Все офицеры были глубоко возмущены, и адъютант говорил, что Сангович позор для всего полка.
Дело принимало скверный оборот, и не знаю, чем бы оно кончилось для Санговича, кабы не заступничество его папеньки, почтенного адмирала, бывшего командира императорской яхты «Полярная Звезда». Старик адмирал лично приезжал в полк и очень просил генерала Бернова замять как-нибудь дело. Из уважения к почтенному папеньке дело до суда не дошло, но Сангович отсидел в карцере 60 суток под арестом — небывалый срок — вдвое больше положенного по Уставу для власти командира полка — случай, не имевший прецедентов! Все же это было лучше, чем отдача под суд в дисциплинарный батальон.
По выходе из карцера у Санговича спороли с погон трехцветные нашивки вольноопределяющегося и перевели из учебной команды в нестроевую на положение обыкновенного рядового. Его поселили в казармах, где он жил почти безотлучно до окончания срока своей службы. Замечательный лодырь, Сангович, даже будучи в нестроевой команде, нет-нет, да и ухитрялся зарабатывать себе еще по нескольку суток карцера, который, по-видимому, предпочитал всякой службе.
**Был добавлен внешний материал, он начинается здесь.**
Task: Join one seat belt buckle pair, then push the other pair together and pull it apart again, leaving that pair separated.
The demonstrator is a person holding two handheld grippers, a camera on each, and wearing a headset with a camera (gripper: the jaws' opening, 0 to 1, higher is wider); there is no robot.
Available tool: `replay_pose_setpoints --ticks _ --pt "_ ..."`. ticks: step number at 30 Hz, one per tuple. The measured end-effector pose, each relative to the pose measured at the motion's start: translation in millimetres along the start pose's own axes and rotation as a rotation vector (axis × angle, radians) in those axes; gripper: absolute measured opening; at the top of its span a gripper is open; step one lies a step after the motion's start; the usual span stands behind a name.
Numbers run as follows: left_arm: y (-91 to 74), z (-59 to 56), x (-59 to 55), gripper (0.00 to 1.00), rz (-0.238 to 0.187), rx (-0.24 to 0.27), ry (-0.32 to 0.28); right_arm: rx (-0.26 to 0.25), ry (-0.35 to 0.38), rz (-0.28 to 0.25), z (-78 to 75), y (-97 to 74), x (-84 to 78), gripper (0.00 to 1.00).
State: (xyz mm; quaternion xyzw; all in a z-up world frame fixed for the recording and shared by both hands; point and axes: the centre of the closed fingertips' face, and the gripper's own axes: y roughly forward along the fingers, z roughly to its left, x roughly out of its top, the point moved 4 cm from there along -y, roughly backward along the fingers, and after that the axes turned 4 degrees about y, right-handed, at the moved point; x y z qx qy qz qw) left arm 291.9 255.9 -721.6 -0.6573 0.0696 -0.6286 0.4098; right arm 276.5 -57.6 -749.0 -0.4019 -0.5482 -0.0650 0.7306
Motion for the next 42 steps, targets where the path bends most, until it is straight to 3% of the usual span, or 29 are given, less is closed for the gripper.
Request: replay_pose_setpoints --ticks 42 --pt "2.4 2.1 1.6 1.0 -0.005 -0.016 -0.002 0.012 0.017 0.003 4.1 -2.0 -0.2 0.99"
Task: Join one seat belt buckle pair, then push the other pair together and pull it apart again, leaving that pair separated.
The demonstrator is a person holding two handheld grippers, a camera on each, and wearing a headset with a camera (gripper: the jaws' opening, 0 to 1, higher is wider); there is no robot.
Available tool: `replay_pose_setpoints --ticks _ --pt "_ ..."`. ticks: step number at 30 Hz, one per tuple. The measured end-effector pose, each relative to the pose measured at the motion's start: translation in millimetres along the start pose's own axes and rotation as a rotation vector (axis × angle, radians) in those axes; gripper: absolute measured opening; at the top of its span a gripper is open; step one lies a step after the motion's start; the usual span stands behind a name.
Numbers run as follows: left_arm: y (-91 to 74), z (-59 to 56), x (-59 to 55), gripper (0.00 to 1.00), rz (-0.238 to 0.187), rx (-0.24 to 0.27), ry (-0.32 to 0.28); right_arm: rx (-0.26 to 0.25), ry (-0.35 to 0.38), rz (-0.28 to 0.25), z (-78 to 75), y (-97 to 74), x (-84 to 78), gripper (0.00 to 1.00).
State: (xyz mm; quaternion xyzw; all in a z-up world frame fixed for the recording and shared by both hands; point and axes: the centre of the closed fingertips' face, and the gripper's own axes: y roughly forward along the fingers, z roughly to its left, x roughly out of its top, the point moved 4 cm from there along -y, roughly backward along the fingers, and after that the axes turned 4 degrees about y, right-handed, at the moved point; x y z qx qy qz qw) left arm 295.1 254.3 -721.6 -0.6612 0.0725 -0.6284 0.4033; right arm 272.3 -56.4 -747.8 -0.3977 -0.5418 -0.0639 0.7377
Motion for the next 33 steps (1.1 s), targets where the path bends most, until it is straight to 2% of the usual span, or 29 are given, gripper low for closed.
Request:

Сангович с самого начала сделался для нас, вольноперов, ходячим анекдотом и мишенью для острот. Третировали мы его самым невозможным образом. Еще задолго до его удивительного дебюта в лазарете мы за обедом били его ложками по голове, обзывая обидными прозвищами, из которых наиболее приличными были: «граф Гонокок-Соплищев» и «Санжопич». Сангович все сносил. На мой вопрос, почему он добровольно пошел именно в кавалерию для отбывания воинской повинности, тогда как имел право избрать любой род оружия, Сангович ответил, что ему понравилась каска с орлом, которая, по его мнению, очень ему шла. Несчастный корявец вряд ли ожидал, что носить эту самую блестящую каску окажется так тяжело!
Глава III
Наша общая квартира с М. Осоргиным помещалась в отдельном сером домике на Люцевской улице и состояла из четырех небольших комнаток, обставленных, как говорится, просто, но мило, не помню уже теперь чьими стараниями. В так называемой столовой помещался уютный диван, круглый обеденный стол, а в углу красовались замечательные старинные клавикорды великолепного красного дерева, очень стильные, но какие-то простуженные и хриплые, что не мешало нам дубасить на них всякую всячину в свободную минутку. Эту штуку мы приобрели с Осоргиным на общий счет за бесценок у какого-то гатчинского старожила. У каждого из нас была отдельная комнатка, обставленная согласно с вкусом каждого. Мой апартамент, конечно, изобиловал фотографиями невесты, как висевшими на стене, так и стоявшими в рамочках на столе. У Мишеньки же на стене красовались иконы в количестве, более чем достаточном. Впервые в своей жизни я жил самостоятельно, что меня и забавляло, и радовало.
Мой кузен Мишанчик Осоргин привез с собой из отцовского дома своего «человека», некоего Евмения. Это был лакей Осоргиных, прослуживший у них в семье много лет, пожилой и весьма добродушный малый с типичными лакейскими баками на бледном лице. Евмений был очень предан молодому барину, но слегка подтрунивал над ним. Это был настоящий тип старого слуги из «хорошего дома», немного резонер, немного философ. Евменчик сразу внес в нашу квартиру уют и домовитость, одновременно исполняя обязанности дядьки, повара, советчика и управляющего финансами.
Уклад Осоргинской семьи отличался исключительной патриархальностью, подчеркнутой нравственностью и набожностью[41]. Глава семьи — дядя Миша, будучи человеком особо строгих житейских правил, воспитал своих сыновей в страхе Божием и в духе, исключающем возможность с их стороны каких бы то ни было легкомысленных эксцессов или отклонений в сторону аморального.